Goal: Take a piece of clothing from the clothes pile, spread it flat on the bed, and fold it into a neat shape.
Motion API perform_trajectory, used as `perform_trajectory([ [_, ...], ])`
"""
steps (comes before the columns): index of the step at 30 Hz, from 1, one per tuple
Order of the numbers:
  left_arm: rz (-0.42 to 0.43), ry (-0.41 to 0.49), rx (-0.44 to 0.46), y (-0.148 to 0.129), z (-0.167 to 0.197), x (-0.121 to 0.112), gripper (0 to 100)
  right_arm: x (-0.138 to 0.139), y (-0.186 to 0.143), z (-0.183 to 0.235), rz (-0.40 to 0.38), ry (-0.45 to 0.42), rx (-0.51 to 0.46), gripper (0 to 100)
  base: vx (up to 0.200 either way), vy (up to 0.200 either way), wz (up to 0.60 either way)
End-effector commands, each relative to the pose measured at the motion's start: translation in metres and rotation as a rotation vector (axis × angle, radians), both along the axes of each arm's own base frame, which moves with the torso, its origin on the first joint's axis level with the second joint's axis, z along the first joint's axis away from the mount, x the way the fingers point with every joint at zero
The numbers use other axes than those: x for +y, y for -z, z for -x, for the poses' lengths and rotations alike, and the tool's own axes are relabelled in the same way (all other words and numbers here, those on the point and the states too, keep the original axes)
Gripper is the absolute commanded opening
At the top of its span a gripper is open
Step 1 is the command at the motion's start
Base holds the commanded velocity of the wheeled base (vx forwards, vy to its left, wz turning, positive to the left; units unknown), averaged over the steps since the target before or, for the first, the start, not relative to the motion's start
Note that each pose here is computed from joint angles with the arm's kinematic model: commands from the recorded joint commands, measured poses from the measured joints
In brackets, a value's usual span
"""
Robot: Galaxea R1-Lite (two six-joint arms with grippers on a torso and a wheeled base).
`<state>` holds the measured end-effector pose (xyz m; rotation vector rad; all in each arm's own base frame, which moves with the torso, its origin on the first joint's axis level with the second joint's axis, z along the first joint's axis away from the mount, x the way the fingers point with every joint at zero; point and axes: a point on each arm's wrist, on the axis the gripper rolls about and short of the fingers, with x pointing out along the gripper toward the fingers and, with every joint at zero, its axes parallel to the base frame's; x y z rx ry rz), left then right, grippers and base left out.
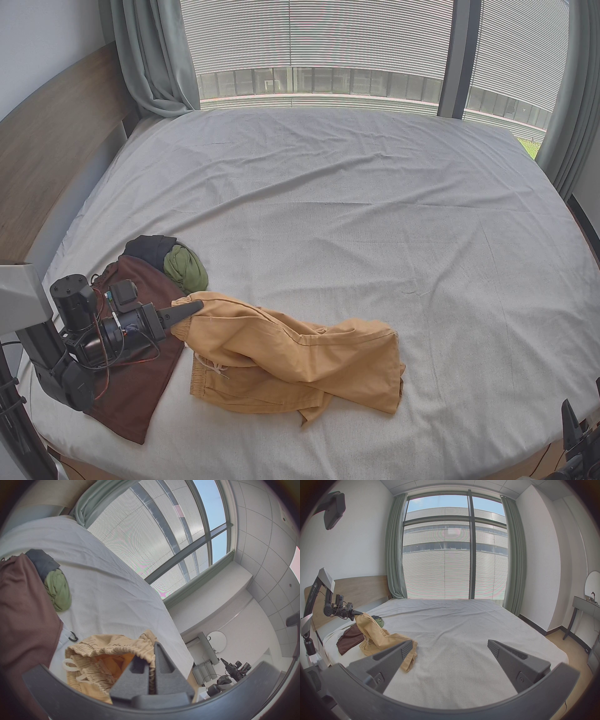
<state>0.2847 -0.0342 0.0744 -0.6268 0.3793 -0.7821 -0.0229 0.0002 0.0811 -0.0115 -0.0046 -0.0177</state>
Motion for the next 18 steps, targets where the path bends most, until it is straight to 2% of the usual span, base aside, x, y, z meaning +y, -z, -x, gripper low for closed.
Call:
perform_trajectory([
  [1, -0.002, -0.017, 0.001, 0.0015, -0.0024, 0.0047, 0, 0.0, 0.0053, -0.0001, 0.001, 0.001, 0.002, 100, 0.0, 0.0, 0.0],
  [16, -0.004, -0.019, -0.014, -0.0011, -0.0028, 0.0039, 0, 0.0001, 0.0053, -0.0001, -0.005, 0.001, 0.002, 100, 0.0, 0.0, 0.0],
  [18, -0.011, -0.02, -0.018, -0.0003, -0.0034, 0.0043, 0, 0.0, 0.0024, 0.0, -0.003, 0.002, -0.026, 100, 0.0, 0.0, 0.0],
])
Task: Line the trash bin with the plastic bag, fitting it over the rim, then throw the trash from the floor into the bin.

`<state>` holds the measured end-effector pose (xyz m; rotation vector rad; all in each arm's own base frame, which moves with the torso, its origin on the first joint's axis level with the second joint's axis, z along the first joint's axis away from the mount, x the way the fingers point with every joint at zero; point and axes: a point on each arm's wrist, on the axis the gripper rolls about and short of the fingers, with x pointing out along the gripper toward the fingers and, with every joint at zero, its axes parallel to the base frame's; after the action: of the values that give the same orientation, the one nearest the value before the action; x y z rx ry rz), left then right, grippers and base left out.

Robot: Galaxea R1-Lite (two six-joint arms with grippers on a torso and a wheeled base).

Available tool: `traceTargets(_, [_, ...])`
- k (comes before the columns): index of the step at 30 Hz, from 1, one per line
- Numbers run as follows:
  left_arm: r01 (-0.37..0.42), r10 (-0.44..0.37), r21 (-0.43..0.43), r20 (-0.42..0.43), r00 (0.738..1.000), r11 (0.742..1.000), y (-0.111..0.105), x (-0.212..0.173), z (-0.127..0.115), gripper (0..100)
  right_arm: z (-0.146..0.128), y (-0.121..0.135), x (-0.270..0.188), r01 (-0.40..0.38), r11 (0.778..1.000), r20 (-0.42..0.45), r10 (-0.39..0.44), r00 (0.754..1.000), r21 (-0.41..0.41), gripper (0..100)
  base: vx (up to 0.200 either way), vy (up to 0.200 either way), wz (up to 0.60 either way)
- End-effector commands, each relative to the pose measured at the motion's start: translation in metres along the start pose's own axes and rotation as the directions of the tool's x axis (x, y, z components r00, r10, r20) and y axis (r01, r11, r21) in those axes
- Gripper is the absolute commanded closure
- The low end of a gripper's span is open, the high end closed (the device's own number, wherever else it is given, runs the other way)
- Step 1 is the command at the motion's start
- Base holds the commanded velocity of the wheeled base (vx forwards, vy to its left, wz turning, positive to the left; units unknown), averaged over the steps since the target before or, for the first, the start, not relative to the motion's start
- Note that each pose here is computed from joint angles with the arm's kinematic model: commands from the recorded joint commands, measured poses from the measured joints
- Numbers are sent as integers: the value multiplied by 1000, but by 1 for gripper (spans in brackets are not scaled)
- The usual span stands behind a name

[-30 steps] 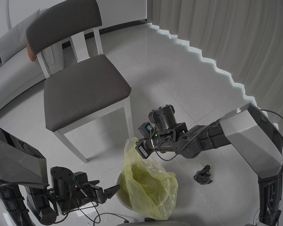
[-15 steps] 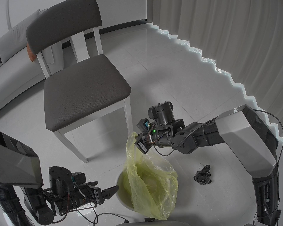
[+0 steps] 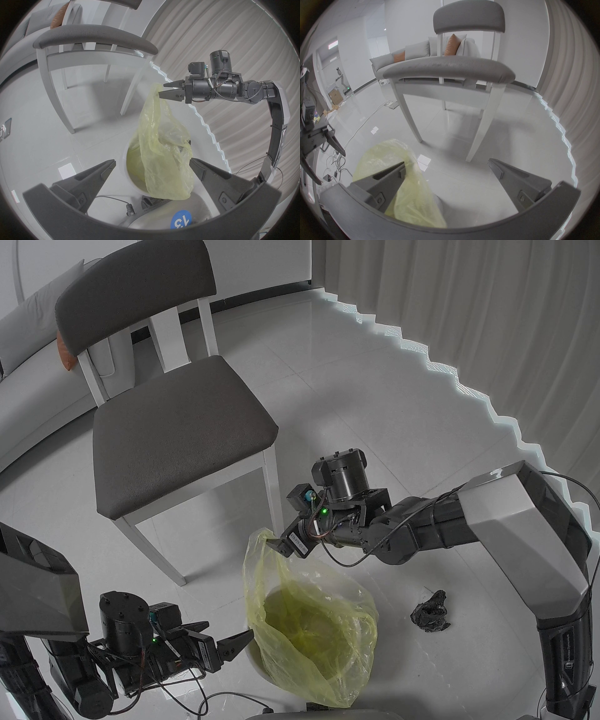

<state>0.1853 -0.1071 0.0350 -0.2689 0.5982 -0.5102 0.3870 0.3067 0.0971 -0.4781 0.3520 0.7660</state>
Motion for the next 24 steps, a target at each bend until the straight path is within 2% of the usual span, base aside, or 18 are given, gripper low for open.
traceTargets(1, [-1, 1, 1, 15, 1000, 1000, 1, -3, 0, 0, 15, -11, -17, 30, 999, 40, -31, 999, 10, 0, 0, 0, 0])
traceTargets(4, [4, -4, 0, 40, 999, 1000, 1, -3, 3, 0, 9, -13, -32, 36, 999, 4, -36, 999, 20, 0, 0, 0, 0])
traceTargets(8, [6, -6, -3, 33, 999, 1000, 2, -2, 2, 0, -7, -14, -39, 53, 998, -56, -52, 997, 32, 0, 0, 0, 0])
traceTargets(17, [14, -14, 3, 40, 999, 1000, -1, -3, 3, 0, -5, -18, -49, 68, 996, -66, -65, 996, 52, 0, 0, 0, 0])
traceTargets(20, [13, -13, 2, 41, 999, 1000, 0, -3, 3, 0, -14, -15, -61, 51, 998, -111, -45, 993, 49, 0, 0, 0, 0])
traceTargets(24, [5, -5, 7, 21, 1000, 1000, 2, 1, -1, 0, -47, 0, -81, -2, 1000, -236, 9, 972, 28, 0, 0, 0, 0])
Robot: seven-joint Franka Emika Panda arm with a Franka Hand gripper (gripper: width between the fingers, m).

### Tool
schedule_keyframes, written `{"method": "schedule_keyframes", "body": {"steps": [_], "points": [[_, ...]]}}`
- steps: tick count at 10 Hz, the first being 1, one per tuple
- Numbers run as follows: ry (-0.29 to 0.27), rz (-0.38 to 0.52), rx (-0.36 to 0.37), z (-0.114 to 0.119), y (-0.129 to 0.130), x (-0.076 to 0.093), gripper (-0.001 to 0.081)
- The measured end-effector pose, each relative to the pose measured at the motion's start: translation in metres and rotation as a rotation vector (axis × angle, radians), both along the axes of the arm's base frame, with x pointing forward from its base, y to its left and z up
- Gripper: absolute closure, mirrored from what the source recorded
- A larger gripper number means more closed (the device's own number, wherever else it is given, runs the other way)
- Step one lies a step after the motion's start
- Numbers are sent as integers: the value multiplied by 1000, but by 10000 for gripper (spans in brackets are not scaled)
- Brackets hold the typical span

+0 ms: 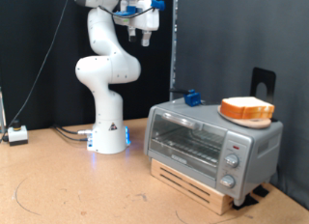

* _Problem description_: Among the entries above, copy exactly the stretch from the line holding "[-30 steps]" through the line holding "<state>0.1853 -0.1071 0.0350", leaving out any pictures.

* _Output of the task_:
[-30 steps] 
[-15 steps] 
[+0 steps] 

<state>0.1853 -0.1071 0.0350 -0.2689 0.5982 -0.5102 0.3870 0.3067 0.0971 -0.4781 0.3520 0.7660</state>

No more work is left in this exercise.